[Work required] Only the lines holding the string "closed" are needed; copy each of them from the data.
*** Opening of Given information ***
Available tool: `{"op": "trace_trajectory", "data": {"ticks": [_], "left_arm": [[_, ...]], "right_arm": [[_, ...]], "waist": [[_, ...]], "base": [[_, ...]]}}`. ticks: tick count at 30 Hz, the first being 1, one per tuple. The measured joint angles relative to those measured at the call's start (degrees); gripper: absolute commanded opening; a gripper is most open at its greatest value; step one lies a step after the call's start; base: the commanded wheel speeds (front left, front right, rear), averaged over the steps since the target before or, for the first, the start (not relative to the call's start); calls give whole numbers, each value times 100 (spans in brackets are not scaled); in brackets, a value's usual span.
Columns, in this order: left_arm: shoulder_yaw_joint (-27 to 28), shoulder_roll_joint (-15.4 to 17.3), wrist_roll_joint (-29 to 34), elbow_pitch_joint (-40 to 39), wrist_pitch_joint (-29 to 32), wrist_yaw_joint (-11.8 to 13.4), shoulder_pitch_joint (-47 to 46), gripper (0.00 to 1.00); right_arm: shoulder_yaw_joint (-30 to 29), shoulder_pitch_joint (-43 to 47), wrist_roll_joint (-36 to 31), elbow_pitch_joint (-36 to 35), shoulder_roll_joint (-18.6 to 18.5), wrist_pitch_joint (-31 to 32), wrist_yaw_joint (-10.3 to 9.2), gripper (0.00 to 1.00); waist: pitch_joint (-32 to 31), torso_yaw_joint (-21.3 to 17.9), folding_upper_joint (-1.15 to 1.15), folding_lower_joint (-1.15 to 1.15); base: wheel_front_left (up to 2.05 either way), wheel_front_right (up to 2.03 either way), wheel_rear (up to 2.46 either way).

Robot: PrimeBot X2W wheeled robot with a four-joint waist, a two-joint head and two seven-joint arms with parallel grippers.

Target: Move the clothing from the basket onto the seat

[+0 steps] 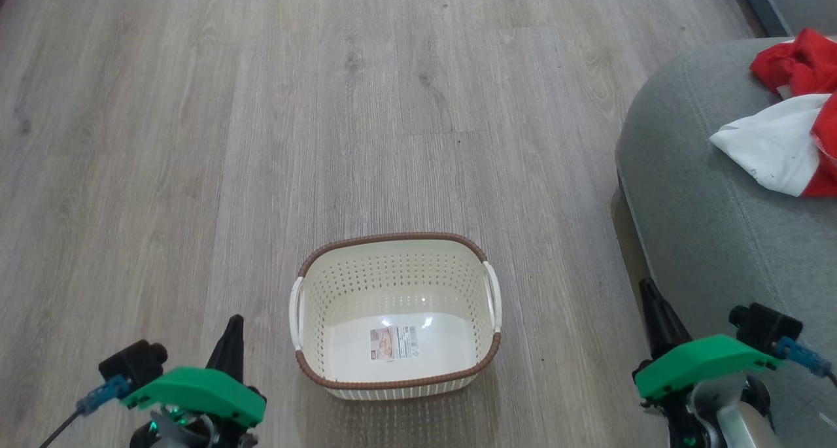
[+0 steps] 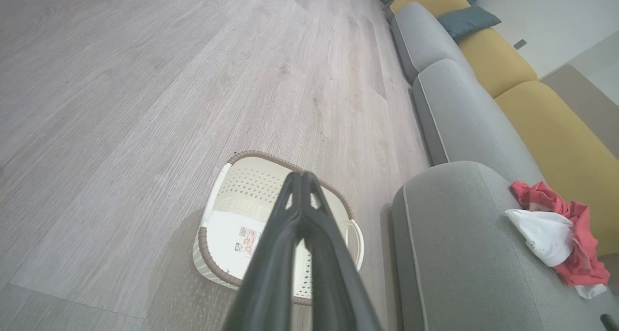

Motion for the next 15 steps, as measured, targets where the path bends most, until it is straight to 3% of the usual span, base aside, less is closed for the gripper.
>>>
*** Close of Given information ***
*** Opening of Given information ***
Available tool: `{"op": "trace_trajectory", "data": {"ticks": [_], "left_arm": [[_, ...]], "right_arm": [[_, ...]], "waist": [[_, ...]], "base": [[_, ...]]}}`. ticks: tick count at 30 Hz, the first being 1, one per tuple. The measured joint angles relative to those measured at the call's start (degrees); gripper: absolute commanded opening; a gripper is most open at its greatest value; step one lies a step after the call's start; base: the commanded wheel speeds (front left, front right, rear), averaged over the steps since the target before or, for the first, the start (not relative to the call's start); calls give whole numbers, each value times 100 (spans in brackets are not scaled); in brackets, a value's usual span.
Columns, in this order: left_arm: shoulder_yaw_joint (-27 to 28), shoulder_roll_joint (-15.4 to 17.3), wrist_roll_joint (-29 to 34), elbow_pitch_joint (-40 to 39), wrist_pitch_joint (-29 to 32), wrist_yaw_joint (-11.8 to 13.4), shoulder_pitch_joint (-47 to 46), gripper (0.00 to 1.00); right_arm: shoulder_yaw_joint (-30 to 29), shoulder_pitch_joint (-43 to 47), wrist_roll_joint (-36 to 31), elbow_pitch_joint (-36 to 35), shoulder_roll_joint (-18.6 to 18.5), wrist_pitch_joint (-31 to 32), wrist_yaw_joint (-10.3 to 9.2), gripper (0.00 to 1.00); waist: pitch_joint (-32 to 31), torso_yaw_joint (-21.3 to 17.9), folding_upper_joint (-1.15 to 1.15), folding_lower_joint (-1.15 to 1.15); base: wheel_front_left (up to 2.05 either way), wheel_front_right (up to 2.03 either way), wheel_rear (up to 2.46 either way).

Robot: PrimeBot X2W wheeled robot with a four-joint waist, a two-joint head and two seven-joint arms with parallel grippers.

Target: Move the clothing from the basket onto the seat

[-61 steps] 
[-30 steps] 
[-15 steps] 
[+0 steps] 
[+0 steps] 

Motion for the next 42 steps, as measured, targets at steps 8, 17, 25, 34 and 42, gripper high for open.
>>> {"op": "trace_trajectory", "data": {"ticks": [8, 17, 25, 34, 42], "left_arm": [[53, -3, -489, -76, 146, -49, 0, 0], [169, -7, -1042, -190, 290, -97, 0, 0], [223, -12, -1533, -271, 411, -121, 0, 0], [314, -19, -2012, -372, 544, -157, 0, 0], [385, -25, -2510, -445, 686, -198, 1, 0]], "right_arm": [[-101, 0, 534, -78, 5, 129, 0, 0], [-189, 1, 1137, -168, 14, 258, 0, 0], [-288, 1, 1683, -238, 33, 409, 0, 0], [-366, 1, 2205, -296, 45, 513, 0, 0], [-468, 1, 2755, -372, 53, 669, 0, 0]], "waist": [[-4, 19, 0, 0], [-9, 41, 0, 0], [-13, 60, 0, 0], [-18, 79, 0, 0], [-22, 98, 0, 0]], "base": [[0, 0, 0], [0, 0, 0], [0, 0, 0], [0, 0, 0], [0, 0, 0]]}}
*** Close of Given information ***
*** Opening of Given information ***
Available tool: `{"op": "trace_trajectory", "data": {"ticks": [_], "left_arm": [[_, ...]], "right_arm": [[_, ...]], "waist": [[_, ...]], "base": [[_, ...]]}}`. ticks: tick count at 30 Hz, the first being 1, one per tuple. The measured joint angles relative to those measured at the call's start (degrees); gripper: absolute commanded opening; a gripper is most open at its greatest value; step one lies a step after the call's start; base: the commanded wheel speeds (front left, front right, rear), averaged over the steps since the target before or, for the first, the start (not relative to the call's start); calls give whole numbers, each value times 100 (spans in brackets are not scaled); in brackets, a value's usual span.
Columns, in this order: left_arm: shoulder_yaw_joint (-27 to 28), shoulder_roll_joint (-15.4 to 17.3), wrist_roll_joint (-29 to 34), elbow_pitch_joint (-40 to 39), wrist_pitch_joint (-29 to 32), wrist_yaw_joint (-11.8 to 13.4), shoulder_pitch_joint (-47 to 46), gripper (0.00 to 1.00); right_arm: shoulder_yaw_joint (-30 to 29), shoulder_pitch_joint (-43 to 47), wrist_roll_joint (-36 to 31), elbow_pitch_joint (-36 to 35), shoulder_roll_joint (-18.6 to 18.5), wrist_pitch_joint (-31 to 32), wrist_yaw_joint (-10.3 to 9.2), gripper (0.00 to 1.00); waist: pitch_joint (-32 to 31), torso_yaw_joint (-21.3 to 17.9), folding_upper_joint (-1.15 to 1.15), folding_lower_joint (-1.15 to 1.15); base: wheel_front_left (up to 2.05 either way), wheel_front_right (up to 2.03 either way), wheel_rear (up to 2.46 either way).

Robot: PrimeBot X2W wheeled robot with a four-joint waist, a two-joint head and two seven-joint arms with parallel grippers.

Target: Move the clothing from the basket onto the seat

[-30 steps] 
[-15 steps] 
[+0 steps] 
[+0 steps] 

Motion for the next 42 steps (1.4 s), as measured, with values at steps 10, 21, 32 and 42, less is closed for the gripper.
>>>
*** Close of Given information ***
[Output below]
Motion for the next 15 steps, as measured, targets where the path bends most, until it is straight to 3% of the usual span, base aside, less is closed for the gripper.
Motion for the next 42 steps (1.4 s), as measured, with values at steps 10, 21, 32 and 42, less is closed for the gripper.

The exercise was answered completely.